O Juiz Moro somente poderia se manifestar se o Magistrado do habeas corpus solicitasse informações sobre a prisão: se nenhuma informação foi solicitada, então o ativismo judicial do Juiz Moro é ilegal e tumultuário. Sobre o que diz:
a’) se a prisão de LULA foi determinada sem fundamentação da decisão, então a prisão de LULA é ilegal, independente da origem da ordem de prisão;
b’) se o Juiz Moro reconhece o fato novo do direito de participar de campanha eleitoral como fundamento da decisão, então improcede o argumento de decisão monocrática contrária ao colegiado da 8ª Turma ou ao Plenário do STH, que não decidiram sobre esse fato novo;
c’) se o Juiz Moro não tem poderes para ordenar a prisão ou determinar a soltura de LULA, não se segue que o Magistrado de plantão não teria poderes para determinar a soltura de LULA, em decisão de habeas corpus apresentado no plantão judiciário;
d’) a incompetência para confrontar decisão do colegiado do TRF-4 ou do Plenário do STF é reconhecida pelo Desembargador Federal de plantão, mas a competência jurisdicional para conceder liminar fundado em fato novo decorre da lei e não da vontade do Juiz Moro;
e’) o dilema do Juiz Moro entre cumprir ordem de autoridade incompetente ou cumprir ordem de órgão colegiado do TRF-4 é um falso dilema, porque o Desembargador Federal plantonista é autoridade competente para decidir habeas corpus fundado em fato novo - e assim não existe contradição com decisão de colegiado fundada em fato antigo;
f’) a definição da situação como “impasse jurídico” é criação idiossincrática do psiquismo político-partidário do Juiz Moro, sem relação com conflitos jurídicos do mundo real;
g’) a ilegal notificação do Juiz Moro à autoridade policial para não descumprir ordem de prisão do Tribunal - ou seja, a notificação para não cumprir o mandado judicial de soltura de LULA -, pode constituir desobediência a ordem legal de funcionário público (art. 330, CP), ou mesmo prevaricação, por retardar ato de ofício para satisfazer interesse ou sentimento pessoal (art. 319, CP).

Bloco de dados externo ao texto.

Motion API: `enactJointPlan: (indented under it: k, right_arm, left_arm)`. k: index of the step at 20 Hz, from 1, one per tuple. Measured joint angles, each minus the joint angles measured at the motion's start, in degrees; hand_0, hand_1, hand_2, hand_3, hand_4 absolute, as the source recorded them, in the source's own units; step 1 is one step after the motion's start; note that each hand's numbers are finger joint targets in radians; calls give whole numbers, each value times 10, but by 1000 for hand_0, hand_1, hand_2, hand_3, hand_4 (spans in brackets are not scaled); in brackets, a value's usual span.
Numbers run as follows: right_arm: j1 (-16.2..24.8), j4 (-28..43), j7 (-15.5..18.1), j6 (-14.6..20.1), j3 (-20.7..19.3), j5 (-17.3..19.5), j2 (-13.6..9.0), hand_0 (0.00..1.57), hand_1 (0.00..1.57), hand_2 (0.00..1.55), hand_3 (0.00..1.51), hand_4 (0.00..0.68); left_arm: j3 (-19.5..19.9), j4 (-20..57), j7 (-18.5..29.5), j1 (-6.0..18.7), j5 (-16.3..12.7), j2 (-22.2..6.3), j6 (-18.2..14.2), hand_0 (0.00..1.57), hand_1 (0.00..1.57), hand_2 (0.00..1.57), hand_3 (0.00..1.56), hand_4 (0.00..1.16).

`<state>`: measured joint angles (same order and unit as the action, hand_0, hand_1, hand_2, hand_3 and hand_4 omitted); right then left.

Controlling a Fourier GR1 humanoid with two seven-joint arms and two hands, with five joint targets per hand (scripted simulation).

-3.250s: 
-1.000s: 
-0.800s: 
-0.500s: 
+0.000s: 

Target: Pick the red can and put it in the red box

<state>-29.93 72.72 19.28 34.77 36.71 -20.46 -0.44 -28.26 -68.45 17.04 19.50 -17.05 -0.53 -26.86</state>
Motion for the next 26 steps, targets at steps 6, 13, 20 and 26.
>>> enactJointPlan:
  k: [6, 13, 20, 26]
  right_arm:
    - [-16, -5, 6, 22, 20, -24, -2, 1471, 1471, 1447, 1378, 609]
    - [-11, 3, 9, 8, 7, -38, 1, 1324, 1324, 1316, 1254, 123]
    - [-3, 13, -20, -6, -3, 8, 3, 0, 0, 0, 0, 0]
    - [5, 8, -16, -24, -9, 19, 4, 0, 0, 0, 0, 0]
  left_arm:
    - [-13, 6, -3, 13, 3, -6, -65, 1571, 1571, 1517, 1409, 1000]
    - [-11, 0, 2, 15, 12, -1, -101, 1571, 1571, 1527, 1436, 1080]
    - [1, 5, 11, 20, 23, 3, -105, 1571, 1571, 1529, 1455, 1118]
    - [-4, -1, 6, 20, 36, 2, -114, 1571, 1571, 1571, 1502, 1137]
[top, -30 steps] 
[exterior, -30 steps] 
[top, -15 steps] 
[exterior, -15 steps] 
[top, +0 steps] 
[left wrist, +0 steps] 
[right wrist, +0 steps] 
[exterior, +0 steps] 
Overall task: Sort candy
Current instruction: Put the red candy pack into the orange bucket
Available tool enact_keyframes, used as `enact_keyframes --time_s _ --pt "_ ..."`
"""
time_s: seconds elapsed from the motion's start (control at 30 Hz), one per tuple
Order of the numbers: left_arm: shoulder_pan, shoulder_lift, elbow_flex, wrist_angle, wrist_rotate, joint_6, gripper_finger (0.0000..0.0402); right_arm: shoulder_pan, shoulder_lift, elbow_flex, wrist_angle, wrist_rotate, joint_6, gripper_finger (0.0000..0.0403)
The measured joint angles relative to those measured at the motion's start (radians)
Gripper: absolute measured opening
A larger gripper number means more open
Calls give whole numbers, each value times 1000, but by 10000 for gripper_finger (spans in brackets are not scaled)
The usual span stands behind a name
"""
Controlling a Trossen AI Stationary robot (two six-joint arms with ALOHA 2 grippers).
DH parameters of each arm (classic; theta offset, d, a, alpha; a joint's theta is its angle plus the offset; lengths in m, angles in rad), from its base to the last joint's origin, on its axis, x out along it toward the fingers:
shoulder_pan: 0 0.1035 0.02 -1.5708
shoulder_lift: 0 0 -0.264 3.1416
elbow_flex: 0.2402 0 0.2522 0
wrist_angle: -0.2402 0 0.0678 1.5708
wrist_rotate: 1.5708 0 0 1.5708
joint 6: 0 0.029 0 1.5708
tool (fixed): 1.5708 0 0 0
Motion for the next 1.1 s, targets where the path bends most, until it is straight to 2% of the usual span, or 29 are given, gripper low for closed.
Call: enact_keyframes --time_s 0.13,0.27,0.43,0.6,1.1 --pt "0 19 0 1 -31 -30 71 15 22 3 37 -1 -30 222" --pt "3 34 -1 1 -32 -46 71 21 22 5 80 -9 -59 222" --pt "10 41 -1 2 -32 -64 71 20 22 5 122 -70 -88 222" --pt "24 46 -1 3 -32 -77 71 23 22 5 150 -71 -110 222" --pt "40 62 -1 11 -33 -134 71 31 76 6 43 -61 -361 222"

- Um epílogo digno de tribunais de exceção
Não obstante, a invocação do poder burocrático da ditadura judiciária pelo Juiz Moro, produziu o estrago sabido: o Relator do Caso Tríplex, invadiu a esfera de competência do Desembargador de plantão, proibiu qualquer mudança na decisão sobre a prisão de LULA e avocou os autos do habeas corpus para o seu gabinete.
E nós ficamos com esta reflexão incômoda: o conhecido sentimento de imunidade do Juiz Moro, comprovado na prática de crimes graves (como quebrar segredo de justiça, divulgando o conteúdo de interceptação telefônica), é uma agressão à consciência democrática do povo, que envergonha a Magistratura nacional e demanda ação disciplinar dos órgãos competentes, antes que o compulsivo ativismo político-partidário desse magistrado destrua a imagem da justiça criminal brasileira.